Problem statement
Nothing outside the range is to be copied. From the entries below, reproduce exactly the lines starting at the one with "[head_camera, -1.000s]" and ending at the one with "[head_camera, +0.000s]", without pictures.

Listed records
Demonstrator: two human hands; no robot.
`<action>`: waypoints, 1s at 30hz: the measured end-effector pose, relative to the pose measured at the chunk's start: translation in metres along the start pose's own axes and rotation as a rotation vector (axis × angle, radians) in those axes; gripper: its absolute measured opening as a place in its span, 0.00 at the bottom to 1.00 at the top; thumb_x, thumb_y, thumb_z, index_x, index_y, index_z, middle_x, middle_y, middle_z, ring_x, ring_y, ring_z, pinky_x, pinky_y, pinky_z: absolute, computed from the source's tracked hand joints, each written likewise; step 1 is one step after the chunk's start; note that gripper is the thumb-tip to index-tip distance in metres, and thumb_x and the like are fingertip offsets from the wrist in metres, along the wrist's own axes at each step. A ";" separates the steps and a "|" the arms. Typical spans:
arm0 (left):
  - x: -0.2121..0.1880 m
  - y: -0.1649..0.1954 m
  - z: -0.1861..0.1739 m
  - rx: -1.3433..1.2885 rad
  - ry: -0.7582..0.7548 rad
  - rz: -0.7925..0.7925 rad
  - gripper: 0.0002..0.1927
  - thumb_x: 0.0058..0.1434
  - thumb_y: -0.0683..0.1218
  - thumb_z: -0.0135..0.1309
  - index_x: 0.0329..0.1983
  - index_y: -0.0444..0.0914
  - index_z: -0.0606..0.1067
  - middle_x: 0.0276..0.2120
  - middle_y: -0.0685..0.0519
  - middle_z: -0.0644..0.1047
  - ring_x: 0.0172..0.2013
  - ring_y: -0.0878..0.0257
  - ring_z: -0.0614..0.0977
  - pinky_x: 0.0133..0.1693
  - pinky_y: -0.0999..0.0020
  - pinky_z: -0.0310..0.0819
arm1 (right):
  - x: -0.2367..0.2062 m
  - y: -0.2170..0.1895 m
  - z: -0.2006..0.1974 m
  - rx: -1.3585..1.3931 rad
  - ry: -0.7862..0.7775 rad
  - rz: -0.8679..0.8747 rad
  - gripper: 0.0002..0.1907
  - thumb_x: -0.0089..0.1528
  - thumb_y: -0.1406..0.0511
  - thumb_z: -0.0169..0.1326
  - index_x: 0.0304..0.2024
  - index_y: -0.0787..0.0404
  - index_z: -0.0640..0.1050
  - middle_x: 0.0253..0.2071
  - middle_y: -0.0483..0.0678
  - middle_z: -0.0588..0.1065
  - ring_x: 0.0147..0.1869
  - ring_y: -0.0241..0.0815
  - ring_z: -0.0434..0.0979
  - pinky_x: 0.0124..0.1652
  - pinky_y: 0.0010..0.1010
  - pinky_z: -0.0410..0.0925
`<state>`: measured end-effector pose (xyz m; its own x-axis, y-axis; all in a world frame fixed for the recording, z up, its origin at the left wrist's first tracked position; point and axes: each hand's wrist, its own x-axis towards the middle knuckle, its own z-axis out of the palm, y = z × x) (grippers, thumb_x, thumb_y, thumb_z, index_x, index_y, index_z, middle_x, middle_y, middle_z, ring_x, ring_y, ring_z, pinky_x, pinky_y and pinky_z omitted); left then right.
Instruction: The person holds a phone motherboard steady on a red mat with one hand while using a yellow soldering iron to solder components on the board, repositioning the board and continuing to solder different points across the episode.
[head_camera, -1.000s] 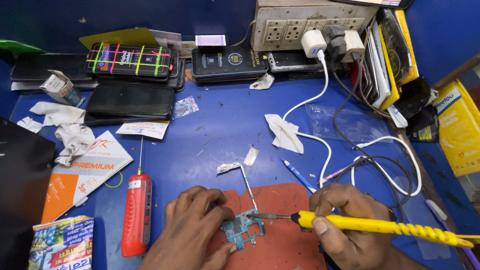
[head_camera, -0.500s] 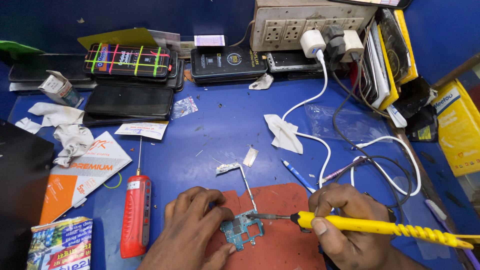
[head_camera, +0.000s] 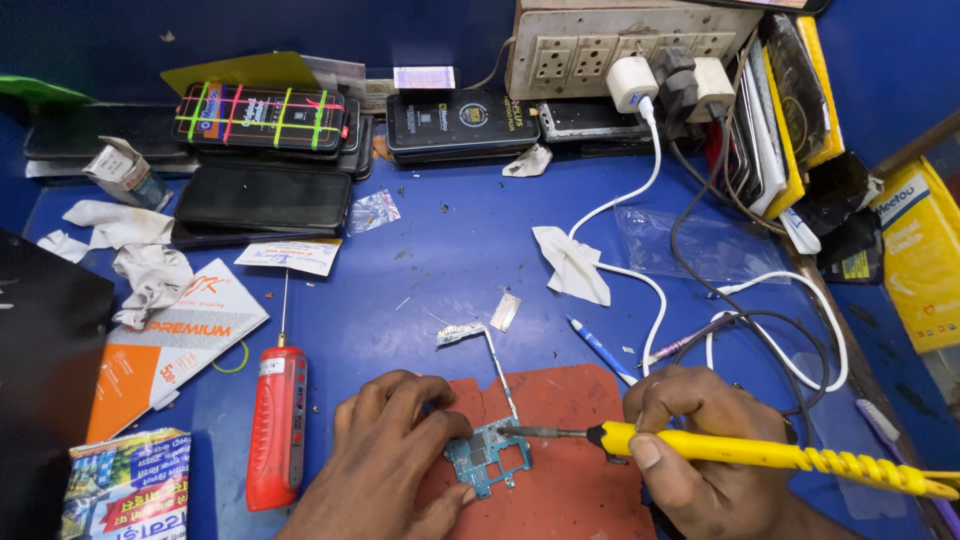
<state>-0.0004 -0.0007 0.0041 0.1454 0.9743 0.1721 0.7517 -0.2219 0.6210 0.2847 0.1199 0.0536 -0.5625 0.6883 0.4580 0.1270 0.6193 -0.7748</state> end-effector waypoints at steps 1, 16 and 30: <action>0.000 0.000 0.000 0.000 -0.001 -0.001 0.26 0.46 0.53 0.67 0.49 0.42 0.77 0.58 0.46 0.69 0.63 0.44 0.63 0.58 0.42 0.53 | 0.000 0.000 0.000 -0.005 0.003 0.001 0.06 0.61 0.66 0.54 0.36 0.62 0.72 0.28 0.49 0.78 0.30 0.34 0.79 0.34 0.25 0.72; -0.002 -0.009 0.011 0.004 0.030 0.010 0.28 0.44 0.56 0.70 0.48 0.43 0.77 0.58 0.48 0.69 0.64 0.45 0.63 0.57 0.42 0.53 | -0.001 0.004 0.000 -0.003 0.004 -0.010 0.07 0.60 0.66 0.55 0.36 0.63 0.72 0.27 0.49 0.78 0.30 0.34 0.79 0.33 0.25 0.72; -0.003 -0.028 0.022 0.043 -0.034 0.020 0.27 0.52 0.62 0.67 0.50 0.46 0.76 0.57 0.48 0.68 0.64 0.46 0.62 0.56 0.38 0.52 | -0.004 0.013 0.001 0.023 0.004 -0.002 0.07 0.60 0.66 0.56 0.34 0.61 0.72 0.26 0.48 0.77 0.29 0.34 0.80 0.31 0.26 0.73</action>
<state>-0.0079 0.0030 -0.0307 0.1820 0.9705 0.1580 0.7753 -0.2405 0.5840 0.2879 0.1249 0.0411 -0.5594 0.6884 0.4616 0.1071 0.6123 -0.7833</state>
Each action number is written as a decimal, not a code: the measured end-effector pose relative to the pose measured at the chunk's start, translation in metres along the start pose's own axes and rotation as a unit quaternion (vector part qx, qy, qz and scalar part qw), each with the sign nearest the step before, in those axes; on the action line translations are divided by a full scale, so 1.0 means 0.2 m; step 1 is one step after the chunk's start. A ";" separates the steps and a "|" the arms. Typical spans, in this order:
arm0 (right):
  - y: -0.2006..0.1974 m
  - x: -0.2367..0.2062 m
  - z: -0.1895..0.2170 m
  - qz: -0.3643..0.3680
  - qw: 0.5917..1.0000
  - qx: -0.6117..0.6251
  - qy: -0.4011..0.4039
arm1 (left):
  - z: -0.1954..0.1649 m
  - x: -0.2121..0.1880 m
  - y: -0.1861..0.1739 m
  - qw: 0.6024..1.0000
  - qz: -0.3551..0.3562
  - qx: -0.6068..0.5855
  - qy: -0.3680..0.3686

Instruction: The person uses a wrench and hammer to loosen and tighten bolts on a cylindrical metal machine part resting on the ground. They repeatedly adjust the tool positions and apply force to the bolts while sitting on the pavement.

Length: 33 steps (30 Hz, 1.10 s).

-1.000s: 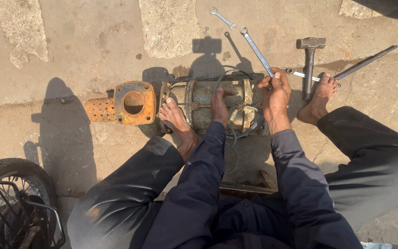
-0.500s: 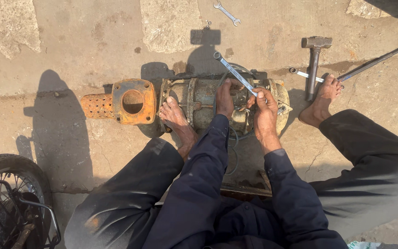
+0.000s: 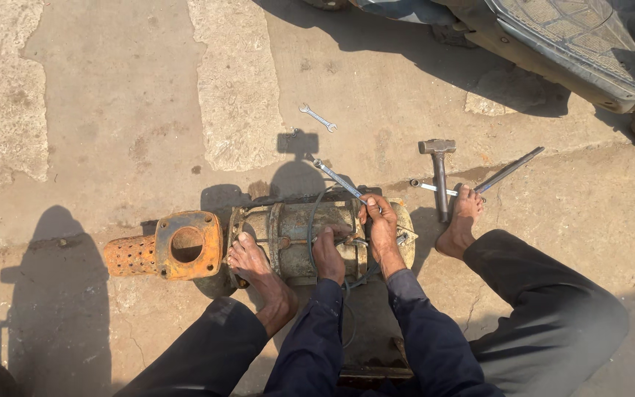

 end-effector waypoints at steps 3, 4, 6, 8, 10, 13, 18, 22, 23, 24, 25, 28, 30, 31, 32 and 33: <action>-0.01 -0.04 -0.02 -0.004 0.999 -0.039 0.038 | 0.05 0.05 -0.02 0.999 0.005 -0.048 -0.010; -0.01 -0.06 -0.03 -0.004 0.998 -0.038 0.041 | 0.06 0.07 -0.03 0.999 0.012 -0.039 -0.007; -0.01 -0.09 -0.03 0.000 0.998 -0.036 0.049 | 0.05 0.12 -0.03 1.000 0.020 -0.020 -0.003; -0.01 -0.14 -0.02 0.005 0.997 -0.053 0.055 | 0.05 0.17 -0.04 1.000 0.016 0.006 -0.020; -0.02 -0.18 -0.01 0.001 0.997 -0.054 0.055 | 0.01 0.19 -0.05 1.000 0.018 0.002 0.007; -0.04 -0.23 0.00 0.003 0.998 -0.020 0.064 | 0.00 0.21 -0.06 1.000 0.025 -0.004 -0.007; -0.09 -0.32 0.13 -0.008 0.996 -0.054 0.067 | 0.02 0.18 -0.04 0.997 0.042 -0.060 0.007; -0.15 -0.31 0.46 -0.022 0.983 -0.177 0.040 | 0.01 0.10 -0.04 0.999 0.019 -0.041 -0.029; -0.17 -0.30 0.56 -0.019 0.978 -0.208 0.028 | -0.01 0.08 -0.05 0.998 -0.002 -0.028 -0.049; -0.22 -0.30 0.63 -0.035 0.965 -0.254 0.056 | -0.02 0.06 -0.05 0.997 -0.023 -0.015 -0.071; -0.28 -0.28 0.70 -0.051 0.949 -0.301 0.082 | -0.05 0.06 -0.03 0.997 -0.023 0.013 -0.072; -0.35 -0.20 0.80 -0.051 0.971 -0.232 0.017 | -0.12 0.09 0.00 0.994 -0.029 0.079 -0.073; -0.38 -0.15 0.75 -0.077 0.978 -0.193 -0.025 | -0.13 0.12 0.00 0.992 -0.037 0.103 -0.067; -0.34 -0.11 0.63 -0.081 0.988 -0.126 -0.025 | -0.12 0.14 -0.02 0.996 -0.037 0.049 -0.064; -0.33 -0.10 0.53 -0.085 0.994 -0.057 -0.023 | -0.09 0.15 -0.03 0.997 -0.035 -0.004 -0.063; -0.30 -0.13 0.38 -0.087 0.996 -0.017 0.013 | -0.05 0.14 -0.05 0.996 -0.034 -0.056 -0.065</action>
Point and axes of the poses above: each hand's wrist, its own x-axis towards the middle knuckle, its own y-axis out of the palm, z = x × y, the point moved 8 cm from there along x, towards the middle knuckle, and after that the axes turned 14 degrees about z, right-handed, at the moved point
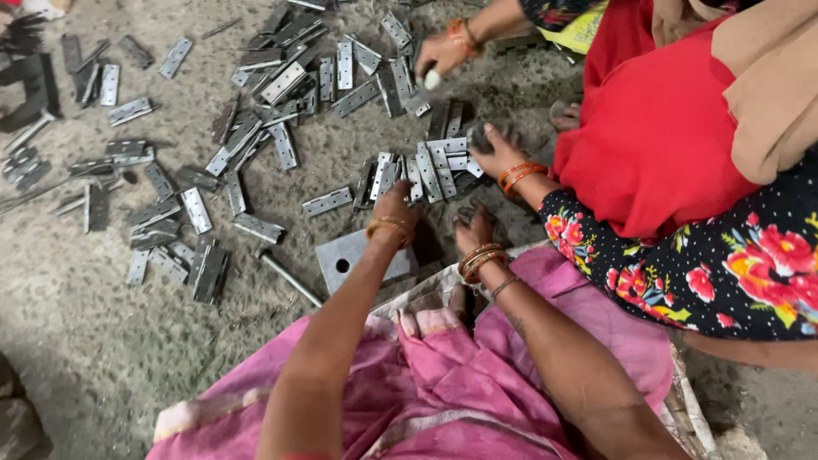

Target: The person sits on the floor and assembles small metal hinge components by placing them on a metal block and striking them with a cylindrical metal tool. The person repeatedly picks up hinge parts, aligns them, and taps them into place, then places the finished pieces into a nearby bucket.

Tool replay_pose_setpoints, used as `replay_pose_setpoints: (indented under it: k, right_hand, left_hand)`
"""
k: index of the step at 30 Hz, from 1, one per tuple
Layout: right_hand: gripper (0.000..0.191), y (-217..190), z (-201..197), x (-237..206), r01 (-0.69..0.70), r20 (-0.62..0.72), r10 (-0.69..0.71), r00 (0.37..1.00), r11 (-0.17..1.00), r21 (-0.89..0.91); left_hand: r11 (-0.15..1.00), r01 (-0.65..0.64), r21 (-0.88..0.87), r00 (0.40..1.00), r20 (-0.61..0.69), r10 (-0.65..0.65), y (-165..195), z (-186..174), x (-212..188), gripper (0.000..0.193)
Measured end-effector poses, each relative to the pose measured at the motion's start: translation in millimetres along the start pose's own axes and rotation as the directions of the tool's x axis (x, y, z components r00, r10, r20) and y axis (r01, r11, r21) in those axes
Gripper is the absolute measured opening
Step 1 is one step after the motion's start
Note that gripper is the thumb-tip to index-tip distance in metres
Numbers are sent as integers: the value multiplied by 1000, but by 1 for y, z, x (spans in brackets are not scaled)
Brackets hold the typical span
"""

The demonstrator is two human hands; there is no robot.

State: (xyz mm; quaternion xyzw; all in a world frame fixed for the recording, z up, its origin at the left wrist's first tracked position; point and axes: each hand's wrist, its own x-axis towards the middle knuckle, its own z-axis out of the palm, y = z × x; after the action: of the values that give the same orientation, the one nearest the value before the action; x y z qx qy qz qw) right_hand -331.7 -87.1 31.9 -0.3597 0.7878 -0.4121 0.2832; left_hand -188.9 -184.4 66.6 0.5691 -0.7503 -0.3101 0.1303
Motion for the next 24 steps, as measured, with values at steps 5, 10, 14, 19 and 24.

Result of this exercise
[head_camera, -1.000s] 
[head_camera, -0.500s] 
[head_camera, +0.000s] 

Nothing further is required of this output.